Available data
------

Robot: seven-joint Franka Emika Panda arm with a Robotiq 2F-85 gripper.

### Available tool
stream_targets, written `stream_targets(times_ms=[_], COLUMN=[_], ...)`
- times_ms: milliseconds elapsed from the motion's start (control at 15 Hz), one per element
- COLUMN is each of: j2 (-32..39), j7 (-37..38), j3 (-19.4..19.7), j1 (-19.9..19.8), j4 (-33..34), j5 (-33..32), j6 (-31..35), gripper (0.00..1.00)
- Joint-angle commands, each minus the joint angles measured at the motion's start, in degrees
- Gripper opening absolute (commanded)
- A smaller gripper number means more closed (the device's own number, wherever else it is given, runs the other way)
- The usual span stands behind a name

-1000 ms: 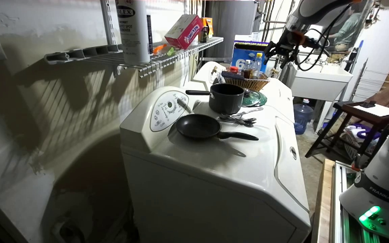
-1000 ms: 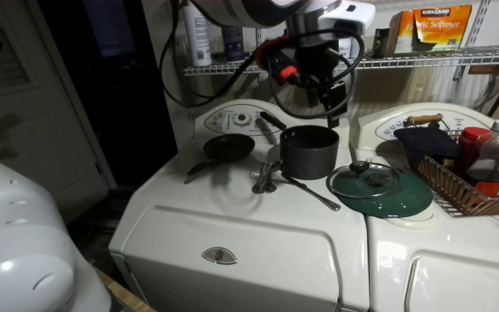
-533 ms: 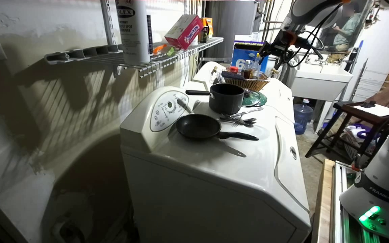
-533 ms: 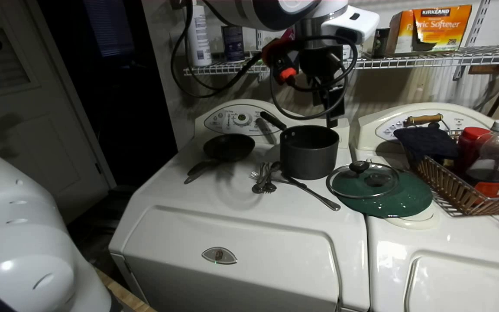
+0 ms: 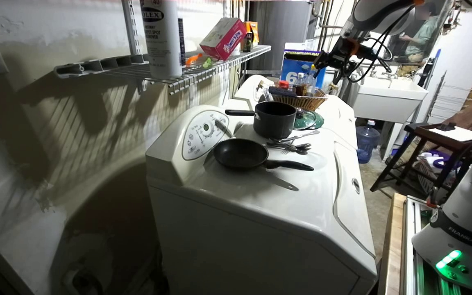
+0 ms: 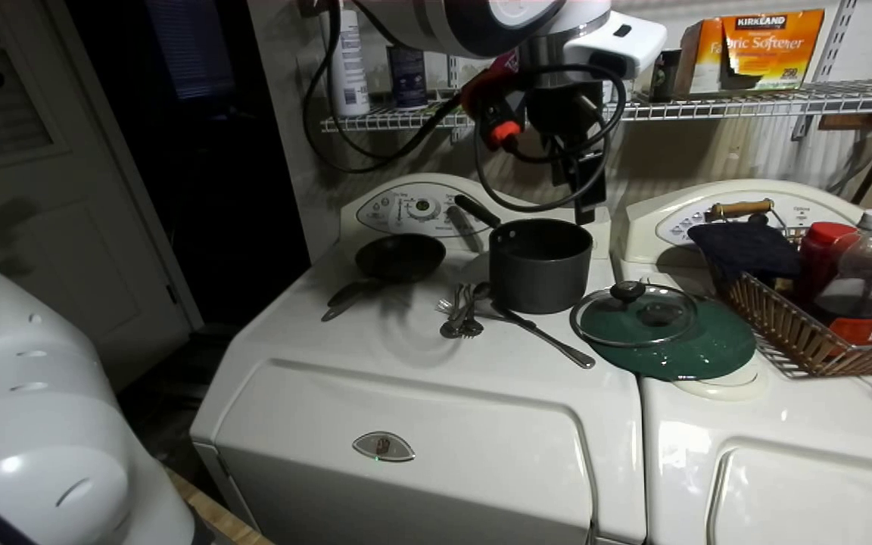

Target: Put the lid in the brown basket

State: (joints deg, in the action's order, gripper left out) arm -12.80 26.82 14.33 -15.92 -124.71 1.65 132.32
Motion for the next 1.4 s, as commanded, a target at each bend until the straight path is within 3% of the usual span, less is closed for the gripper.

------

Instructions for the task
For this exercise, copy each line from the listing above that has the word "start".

Your response
- times_ms: milliseconds elapsed from the motion's start (control at 15 Hz), one per element
- Joint-angle commands, each minus the joint angles measured at the motion's start, in degrees

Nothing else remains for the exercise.